# WHAT IS BEING ASKED
Word for word, please copy the listing below, with its pictures left out.
BEGIN
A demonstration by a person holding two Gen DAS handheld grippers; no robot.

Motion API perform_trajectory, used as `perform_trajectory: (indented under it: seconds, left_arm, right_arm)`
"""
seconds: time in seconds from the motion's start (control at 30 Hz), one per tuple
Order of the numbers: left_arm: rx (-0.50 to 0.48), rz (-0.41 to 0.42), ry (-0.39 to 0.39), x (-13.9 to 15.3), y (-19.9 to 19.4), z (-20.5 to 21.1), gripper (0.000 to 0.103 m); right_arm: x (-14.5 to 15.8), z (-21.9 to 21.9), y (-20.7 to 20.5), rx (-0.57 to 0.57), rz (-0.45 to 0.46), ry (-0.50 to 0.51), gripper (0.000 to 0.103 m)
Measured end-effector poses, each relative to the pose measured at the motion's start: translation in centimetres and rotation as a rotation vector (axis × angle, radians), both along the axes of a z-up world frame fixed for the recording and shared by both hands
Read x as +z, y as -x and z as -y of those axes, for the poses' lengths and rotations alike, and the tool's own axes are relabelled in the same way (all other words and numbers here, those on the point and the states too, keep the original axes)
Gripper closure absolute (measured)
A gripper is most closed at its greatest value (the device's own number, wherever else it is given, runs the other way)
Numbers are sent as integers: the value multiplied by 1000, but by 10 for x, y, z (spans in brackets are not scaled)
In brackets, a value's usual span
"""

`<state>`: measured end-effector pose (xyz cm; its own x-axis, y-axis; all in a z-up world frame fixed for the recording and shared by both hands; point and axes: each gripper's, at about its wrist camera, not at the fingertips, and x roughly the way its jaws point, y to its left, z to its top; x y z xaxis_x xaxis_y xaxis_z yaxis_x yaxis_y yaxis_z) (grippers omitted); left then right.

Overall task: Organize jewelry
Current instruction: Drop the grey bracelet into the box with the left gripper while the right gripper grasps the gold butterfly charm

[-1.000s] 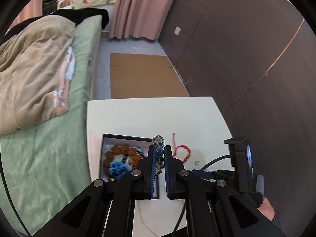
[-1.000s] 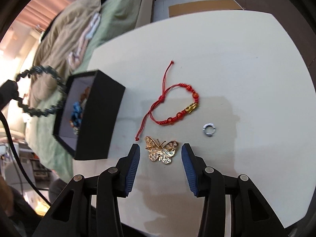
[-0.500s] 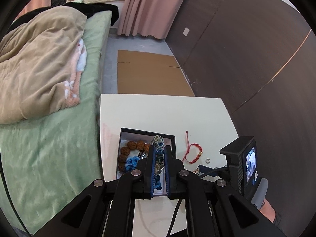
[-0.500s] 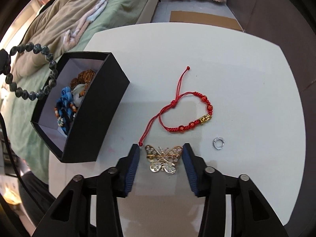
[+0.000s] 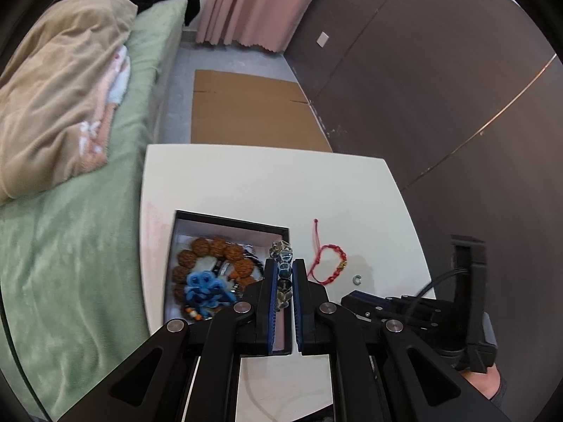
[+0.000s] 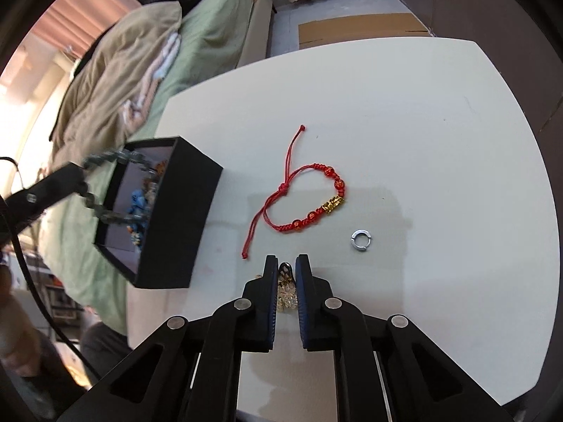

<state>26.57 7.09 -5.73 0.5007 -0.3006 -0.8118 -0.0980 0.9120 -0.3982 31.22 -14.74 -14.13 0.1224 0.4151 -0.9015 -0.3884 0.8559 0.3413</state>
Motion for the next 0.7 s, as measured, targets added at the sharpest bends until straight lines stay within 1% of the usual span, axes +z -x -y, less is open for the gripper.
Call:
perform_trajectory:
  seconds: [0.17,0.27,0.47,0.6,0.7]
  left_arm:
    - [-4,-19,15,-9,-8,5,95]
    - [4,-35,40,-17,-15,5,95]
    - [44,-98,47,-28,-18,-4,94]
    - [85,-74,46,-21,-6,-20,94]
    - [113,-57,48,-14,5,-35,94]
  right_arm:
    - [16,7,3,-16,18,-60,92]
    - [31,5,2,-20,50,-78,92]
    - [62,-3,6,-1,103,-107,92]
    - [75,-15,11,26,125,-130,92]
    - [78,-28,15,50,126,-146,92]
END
# ANSWER TO THE PROBLEM
A demonstration by a person holding two Gen DAS handheld grippers; no robot.

Motion API perform_trajectory, used as `perform_trajectory: (indented under it: seconds, left_arm, right_arm)`
"""
seconds: time in seconds from the motion's start (control at 30 Hz), one per tuple
Order of the numbers: left_arm: rx (-0.50 to 0.48), rz (-0.41 to 0.42), ry (-0.39 to 0.39), x (-13.9 to 15.3), y (-19.9 to 19.4), z (-20.5 to 21.1), gripper (0.000 to 0.103 m); right_arm: x (-14.5 to 15.8), z (-21.9 to 21.9), y (-20.7 to 20.5), rx (-0.57 to 0.57), rz (-0.45 to 0.46), ry (-0.50 to 0.51), gripper (0.000 to 0.103 m)
Measured end-effector poses, each relative to the pose measured at the motion's start: translation in centimetres and rotation as a rotation vector (axis × angle, radians), both along the axes of a z-up world frame fixed for the recording and shared by both hands
Read x as +z, y as -x and z as -y of those axes, for the poses' lengths and rotations alike, and the tool's own axes are relabelled in the same way (all other words and numbers here, those on the point and the states too, keep the original axes)
Gripper closure absolute (measured)
A gripper is most closed at its greatest value (the device's own number, wherever else it is given, runs the other way)
Numbers are sent as integers: the value multiplied by 1000, but by 10 for x, y, z (spans in brackets are not scaled)
In brackets, a value's usual span
"""

`<state>`: measured end-effector pose (xyz cm; its own x-axis, y-axis; all in a z-up world frame fixed for the recording and shared by both hands; point and axes: each gripper's, at about its wrist camera, not at the fingertips, and x roughly the way its jaws point, y to its left, z to its top; x y z xaxis_x xaxis_y xaxis_z yaxis_x yaxis_y yaxis_z) (grippers omitted); left then right.

Overall task: Organize jewelry
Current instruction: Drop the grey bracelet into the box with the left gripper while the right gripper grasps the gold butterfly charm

[-1.000s] 
[-1.000s] 
[-0.500s] 
[-0.500s] 
[+0.000s] 
[+0.000s] 

<state>26.57 7.09 -5.73 0.5007 -0.3006 -0.8118 -0.0980 0.9120 -0.3982 31.22 -14.74 -14.13 0.1224 0.4151 -0.9015 -0.3884 0.8559 0.3413</state>
Motion for the next 0.7 s, as measured, targets added at the sharpest bends until straight lines stay within 1% of the usual span, axes +z -x -y, less is open for the gripper.
Call:
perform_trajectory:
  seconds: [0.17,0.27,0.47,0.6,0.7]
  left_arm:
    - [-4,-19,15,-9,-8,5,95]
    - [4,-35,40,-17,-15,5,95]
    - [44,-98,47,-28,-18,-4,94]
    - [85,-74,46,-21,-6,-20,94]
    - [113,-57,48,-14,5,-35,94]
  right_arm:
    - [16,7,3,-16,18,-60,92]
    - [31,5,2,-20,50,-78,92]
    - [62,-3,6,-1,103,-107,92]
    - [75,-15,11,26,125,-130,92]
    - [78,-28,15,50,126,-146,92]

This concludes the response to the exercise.